The ‘boring’ hobbies of Archie Workman, Simon Barley and Tim Barker have landed them slots in a new book celebrating the ‘Dull Men of Great Britain’.

The mundane men are all members of the Dull Men's Club, which boasts more than 5,000 members.

Retired doctor Simon Barley, from the Lake District, has an unusual handsaw hobby and is now one of the world's foremost authorities on the subject.

The 77-year-old has collected around 1,500 handsaws and completed a PhD and written a book on the subject.

Upon the release of his book, ‘British Saws & Saw Makers from 1660’, Mr Barley said his ‘affair’ with English saws began in 1998 when he visited a ‘delectable’ tool shop in Sheffield.

“I was by then several years into a major project of converting a 19th century stone barn, and was more and more fascinated by the wonderful tools I could use,” he said.

“It soon became evident that there was little known about how saws were made in the days before automatic machinery and to come across this area of the unknown stimulated an old impulse to write up some research.”
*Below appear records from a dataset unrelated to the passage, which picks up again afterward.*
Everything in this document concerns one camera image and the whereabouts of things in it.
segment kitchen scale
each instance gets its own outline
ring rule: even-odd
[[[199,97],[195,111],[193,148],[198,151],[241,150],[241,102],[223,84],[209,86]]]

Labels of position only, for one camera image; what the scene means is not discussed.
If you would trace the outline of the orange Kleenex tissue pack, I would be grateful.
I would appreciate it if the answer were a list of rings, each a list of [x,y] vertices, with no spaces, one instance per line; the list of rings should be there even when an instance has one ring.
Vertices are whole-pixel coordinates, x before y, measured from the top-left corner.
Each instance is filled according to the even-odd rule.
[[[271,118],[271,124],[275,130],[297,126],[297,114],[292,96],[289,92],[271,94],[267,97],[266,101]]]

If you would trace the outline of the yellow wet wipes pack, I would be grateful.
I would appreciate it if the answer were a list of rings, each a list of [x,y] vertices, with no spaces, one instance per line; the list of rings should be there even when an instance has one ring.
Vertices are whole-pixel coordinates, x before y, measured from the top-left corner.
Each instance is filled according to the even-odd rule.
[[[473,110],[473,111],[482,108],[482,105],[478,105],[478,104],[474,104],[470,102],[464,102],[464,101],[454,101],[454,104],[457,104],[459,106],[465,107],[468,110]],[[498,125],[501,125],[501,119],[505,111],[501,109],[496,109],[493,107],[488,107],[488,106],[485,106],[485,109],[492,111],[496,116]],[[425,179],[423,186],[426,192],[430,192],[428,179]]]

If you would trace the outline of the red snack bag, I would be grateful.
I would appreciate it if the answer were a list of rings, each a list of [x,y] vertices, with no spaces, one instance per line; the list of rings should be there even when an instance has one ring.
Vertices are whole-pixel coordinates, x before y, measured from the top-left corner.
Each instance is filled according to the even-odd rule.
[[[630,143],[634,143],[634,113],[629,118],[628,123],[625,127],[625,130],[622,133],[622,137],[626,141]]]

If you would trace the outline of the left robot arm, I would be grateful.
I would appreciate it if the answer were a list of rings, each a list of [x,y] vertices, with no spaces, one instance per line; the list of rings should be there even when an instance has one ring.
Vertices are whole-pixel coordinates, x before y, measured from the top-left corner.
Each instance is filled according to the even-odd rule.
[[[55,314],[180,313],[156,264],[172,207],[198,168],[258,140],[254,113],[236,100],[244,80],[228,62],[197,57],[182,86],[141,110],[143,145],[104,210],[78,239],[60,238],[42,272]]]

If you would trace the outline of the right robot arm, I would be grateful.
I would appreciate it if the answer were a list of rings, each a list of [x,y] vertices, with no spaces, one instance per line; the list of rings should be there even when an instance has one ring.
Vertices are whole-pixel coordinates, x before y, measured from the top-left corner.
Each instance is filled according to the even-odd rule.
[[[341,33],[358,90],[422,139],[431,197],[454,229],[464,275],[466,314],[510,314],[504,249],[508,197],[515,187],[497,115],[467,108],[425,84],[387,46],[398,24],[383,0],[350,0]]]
Furness drain spotter Archie Workman is no stranger to fame after appearing as Mr March in the Dull Men’s Club Calendar 2015.

“It’s changed my life,” said Archie, who works as a lengthsman maintaining verges and ditches for Colton Parish Council.

“I’ve now started a professional public speaking business, where I go to organisations and companies giving a talk called ‘My Life in the Gutter’.

“It’s about my passion for drain covers and how it transformed my life.

“The calendar really resonated with people and the book is the next step on the journey. I think it’s the quirkiness of it that people like – it’s not really about being dull, it’s about celebrating the ordinary.”

Actor Tim Barker, who lives in Silloth, has been collecting toy soldiers for 50 years and he now has more than 12,000.

The 68-year-old has now set up a museum, Soldiers in Silloth, which houses half his collection.

Their fellow ‘boring’ Brits include a train station spotter, a vacuum cleaner collector, a roundabout enthusiast a mountain measurer, a plaque photographer and the man who runs the Apostrophe Protection Society.

The book’s author, and assistant vice-president of the Dull Men's Club, Leland Carlson said: "I thought it would be a bit of fun. The British are well known for being eccentric and this book is a celebration of that."